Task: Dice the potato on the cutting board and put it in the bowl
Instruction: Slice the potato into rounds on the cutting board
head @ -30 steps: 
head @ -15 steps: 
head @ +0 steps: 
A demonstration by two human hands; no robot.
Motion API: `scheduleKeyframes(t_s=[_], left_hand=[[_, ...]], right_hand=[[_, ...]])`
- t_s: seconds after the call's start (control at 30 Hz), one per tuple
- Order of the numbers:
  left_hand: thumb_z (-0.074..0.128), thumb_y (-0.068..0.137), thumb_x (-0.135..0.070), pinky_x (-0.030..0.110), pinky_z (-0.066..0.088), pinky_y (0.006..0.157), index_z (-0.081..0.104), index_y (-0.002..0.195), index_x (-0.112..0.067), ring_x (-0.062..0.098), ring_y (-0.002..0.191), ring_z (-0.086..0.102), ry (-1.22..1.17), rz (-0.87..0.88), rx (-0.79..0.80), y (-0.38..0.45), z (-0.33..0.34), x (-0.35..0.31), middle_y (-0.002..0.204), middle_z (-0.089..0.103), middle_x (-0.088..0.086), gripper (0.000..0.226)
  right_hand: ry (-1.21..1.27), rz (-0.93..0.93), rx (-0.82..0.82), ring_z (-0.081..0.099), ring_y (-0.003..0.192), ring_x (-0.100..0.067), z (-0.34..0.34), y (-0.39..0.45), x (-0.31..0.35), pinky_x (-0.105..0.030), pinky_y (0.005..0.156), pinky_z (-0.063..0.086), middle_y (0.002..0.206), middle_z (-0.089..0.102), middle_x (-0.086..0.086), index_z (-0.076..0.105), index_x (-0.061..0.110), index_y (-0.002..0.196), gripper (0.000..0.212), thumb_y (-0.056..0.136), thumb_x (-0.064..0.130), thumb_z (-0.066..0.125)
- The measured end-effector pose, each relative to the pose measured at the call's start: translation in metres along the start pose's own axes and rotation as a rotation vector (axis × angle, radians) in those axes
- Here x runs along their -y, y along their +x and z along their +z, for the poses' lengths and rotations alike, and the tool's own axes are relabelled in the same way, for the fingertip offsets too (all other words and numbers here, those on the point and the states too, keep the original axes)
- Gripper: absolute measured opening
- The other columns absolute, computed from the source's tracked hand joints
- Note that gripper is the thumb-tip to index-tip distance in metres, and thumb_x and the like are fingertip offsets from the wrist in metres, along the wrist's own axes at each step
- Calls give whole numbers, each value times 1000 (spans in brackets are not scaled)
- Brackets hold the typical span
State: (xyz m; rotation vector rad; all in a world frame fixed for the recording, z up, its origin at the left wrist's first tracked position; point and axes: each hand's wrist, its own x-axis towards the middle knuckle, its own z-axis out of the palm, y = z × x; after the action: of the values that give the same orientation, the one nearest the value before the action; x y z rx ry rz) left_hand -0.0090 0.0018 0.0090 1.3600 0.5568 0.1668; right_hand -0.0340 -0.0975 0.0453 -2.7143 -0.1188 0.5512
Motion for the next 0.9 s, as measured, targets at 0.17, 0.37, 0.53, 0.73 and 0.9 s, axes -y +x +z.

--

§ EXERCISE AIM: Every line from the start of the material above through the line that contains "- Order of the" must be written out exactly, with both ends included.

§ ANSWER TO THE PROBLEM:
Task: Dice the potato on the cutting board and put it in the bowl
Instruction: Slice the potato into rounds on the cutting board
head @ -30 steps: 
head @ -15 steps: 
head @ +0 steps: 
A demonstration by two human hands; no robot.
Motion API: `scheduleKeyframes(t_s=[_], left_hand=[[_, ...]], right_hand=[[_, ...]])`
- t_s: seconds after the call's start (control at 30 Hz), one per tuple
- Order of the numbers:

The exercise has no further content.